Kuhn had students study The Clash of Civilizations, an essay by American political scientist Samuel Huntington from the 1990s that predicts the biggest sources of conflict in the post Cold War world will be based on people’s cultural and religious identities. “We are taking theory in an academic sense, and seeing how it unfolds,” Kuhn says, as he directs students to outline on maps at their desks where Huntington expected divisions to occur among post Soviet states and where alliances have actually fallen.

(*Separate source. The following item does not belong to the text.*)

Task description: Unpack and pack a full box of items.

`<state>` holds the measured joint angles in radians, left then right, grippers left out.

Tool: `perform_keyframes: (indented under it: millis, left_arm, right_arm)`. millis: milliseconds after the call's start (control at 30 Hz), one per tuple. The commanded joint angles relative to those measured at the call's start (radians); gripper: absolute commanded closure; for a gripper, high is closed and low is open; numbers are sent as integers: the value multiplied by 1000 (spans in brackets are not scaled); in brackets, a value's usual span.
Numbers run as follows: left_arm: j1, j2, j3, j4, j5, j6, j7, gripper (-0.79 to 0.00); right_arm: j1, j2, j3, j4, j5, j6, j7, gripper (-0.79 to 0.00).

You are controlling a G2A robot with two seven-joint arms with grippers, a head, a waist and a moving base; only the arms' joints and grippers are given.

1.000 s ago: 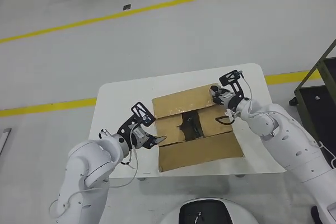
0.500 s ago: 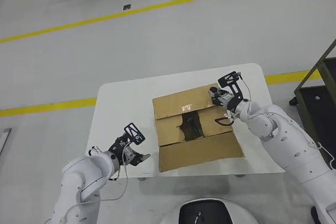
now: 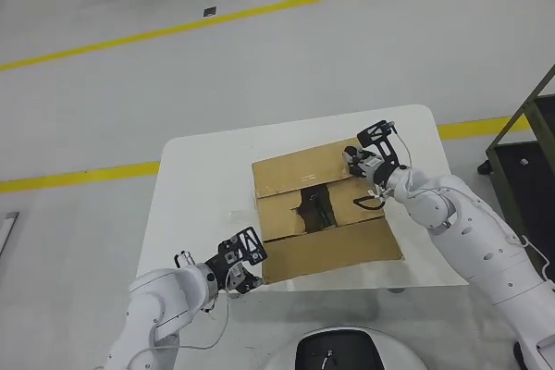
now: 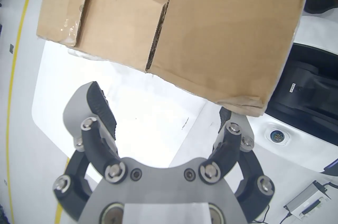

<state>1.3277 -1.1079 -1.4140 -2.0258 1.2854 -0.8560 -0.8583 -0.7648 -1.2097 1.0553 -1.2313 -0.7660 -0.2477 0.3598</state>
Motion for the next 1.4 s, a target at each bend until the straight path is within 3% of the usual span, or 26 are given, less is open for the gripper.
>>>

“Learning about the theories while we live through the invasion is somewhat harrowing,” freshman Jayden Lee says. “It shows you can never be done learning about current affairs.” Om Sharma, a Langley freshman, says he’s grateful for the time spent studying the lead-up to the invasion. “It's not as basic or one-sided as many of us think,” Sharma says. “Many Ukrainians speak Russian, many want to side with Russia, and many want to side with America too, which is the main reason for conflict. One thing I’ve learned is that Russia wants to push back because it believes the West is getting too close.” And for senior Katie Westerheim, Kuhn’s classroom environment is paying off at home too. “This class has made me more knowledgeable, and more confident about participating in conversations when I hear people discussing things in complex ways,” she says. “We have a lot of conversations about politics in my family. Growing up, I am used to my parents being the ones to tell me things and teach me everything about the world. I’m now having conversations where I can tell them things.”